In a position statement published back in April 2018, the AASM calls for ridesharing companies, law enforcement, government officials and medical experts to collaborate on addressing it. This thought has been echoed in the 2017-2018 Most Wanted List compiled by the National Transportation Safety Board. According to AAA estimates, there are 328,000 drowsy driving crashes annually in the U.S. with 109,000 resulting in injuries and 6,400 in death.

Ridesharing drivers often feel urged on to work past their safety limits by the low fares and their company’s salary incentives. Correspondingly, they may underrate the value of sleep. Many, being independent contractors, will drive with unscreened conditions like obstructive sleep apnea that reduce their alertness even more.

While Uber and Lyft both require their drivers to take a six-hour break after a certain number of hours of work, the companies are not addressing certain critical issues.

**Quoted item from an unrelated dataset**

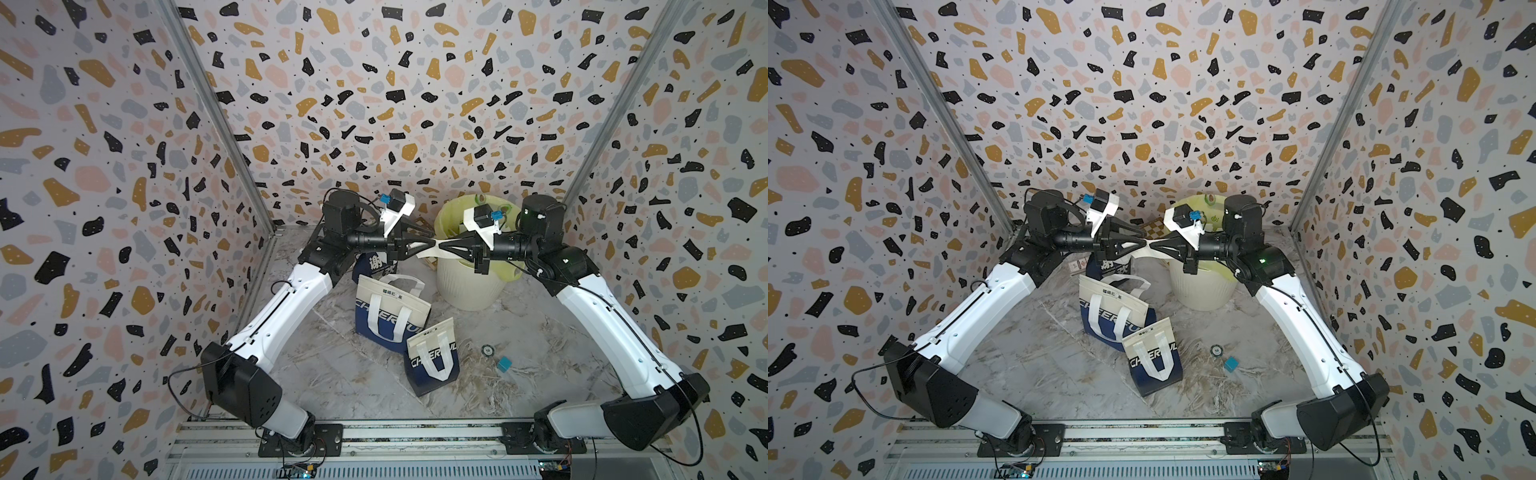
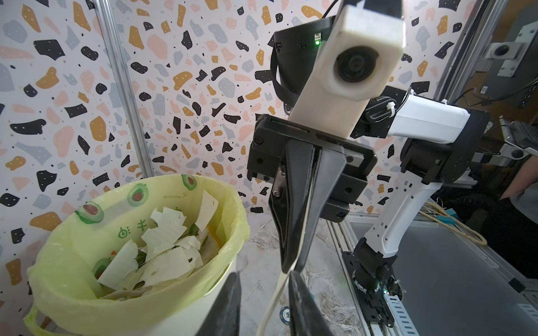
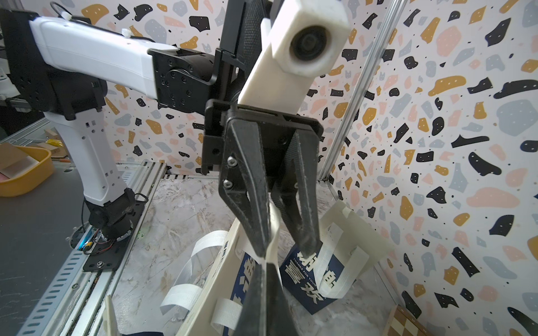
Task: Shred takeout receipts and throw away
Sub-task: Shred the takeout receipt.
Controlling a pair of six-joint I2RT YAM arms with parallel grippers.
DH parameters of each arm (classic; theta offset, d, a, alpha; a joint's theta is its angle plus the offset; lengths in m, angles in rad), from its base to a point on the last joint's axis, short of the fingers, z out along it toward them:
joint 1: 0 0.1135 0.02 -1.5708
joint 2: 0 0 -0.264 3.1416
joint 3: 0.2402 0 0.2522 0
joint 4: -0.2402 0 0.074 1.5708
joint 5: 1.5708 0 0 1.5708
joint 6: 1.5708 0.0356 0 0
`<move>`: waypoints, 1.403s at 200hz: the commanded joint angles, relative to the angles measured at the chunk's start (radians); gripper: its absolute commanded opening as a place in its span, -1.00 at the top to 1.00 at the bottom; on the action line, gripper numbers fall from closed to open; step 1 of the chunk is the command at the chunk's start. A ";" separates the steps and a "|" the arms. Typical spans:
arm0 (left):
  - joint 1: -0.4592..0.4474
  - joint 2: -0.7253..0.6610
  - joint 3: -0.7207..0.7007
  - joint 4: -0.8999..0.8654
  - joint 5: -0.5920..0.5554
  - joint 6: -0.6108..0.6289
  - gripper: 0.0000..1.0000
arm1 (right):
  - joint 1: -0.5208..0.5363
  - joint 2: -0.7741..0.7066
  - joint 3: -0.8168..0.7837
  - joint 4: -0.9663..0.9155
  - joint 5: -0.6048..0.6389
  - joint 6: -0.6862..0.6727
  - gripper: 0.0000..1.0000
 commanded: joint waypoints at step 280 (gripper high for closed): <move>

For example, even when drivers take that break, they may head out in the early morning or late at night when sleepiness peaks. Others hold multiple jobs.

A drowsy driver could cause a serious car accident, leaving victims with injuries, vehicle damage, medical bills, lost wages and other losses. Victims might be compensated for these with a successful personal injury claim against that driver’s auto insurance company, but they may want to retain a lawyer before moving forward. They may leave all negotiations to their lawyer and proceed to litigation if the other side refuses to settle or gives only a low-ball settlement offer.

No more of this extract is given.